■ TASK ITEM: Give back a single figure: the number of lines in the entries below that contain "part".

■ EXTRACTED ENTRIES:

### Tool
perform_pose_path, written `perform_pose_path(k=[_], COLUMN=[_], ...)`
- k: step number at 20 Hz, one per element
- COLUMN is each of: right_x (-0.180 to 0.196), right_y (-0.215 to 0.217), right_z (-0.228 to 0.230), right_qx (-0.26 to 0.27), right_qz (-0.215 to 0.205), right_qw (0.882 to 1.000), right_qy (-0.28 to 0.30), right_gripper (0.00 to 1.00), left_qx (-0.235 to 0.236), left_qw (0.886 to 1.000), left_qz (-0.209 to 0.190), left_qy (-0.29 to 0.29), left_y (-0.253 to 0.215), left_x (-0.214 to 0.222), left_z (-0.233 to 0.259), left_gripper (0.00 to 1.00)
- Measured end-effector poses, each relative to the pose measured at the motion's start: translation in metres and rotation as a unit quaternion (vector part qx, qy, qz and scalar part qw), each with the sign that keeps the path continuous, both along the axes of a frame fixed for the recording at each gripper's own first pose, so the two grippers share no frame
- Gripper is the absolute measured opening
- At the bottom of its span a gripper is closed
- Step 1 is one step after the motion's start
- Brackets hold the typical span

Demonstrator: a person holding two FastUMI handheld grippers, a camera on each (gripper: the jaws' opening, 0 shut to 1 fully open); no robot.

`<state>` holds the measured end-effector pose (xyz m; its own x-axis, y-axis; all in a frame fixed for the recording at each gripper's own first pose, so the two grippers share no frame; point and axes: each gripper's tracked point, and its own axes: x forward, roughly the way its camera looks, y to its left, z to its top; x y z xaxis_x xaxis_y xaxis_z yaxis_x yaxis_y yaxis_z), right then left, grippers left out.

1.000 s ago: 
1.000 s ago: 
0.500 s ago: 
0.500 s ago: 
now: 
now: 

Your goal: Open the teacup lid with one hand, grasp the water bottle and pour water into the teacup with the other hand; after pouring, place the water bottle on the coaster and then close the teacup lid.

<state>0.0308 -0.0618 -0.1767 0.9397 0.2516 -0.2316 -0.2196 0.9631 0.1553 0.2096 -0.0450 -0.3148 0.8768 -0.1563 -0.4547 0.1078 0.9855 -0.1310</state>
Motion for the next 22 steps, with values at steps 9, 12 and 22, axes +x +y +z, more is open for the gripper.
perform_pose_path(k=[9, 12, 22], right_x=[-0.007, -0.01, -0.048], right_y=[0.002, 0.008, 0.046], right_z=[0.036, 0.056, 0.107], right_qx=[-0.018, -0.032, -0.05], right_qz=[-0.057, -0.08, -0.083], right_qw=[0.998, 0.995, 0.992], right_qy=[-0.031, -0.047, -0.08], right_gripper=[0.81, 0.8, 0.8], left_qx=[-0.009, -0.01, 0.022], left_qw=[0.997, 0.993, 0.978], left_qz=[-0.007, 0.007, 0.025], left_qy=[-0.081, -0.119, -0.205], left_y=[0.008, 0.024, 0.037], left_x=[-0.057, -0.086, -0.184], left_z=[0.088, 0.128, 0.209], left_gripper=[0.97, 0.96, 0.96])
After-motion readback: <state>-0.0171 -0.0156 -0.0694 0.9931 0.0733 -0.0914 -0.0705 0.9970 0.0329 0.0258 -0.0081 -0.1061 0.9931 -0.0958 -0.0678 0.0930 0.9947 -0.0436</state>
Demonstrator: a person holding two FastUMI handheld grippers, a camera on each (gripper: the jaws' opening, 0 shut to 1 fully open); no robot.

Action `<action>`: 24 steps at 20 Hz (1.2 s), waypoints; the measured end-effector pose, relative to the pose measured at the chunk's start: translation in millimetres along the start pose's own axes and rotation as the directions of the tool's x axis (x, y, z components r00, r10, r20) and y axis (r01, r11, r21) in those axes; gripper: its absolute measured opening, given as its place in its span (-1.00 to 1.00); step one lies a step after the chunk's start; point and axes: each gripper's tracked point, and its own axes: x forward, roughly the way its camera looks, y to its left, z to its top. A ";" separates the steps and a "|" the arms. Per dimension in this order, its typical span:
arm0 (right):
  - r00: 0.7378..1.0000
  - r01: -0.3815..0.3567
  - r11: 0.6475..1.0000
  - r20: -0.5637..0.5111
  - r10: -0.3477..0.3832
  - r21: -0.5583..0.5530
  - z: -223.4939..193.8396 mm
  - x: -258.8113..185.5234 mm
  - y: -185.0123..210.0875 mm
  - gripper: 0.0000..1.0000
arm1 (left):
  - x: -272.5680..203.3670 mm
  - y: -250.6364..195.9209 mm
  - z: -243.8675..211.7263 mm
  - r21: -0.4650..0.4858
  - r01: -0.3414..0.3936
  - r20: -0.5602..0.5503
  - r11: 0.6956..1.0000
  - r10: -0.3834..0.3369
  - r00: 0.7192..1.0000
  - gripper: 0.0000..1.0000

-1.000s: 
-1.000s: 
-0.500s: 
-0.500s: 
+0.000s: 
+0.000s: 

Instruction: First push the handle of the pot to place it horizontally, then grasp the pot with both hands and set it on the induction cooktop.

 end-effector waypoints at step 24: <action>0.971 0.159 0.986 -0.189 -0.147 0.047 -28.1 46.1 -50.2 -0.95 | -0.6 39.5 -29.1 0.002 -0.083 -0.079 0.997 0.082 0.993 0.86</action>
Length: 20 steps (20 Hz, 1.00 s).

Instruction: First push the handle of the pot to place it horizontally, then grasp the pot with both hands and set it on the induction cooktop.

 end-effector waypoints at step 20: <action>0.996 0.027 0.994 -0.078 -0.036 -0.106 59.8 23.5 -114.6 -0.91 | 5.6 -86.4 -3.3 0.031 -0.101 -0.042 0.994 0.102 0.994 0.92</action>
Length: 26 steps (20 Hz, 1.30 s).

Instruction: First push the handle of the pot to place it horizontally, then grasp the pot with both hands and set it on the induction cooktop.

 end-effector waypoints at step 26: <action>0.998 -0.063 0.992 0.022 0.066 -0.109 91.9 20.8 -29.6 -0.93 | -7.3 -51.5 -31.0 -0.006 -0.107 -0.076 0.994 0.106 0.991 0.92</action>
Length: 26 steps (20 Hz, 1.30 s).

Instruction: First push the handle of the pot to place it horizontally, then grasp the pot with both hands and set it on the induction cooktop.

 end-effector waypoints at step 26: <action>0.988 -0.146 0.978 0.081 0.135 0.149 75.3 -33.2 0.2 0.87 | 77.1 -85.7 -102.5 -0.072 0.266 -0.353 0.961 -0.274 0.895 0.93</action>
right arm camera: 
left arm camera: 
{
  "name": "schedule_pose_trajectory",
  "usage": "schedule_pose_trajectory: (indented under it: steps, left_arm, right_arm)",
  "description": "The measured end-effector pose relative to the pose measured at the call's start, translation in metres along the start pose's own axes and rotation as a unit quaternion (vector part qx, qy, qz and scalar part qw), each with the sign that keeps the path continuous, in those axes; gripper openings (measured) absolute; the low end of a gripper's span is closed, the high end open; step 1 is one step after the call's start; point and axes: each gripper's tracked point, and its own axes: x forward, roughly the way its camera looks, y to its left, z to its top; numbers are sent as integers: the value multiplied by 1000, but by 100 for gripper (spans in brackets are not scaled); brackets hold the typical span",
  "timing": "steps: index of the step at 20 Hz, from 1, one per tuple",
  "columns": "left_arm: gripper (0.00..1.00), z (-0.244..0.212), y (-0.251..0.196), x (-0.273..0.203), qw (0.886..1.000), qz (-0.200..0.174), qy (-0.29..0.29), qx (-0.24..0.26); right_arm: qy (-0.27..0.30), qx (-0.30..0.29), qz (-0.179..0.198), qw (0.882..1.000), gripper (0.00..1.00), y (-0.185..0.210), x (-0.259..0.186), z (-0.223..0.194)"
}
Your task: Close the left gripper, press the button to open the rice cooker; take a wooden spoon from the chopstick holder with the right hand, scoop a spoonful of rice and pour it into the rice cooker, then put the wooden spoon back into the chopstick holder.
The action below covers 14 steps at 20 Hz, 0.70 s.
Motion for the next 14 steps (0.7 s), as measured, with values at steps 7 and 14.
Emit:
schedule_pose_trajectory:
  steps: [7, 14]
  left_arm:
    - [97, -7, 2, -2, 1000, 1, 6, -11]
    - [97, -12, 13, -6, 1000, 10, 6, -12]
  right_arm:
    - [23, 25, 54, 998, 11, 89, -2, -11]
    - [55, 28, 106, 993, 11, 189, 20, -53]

■ RESPONSE BELOW: 2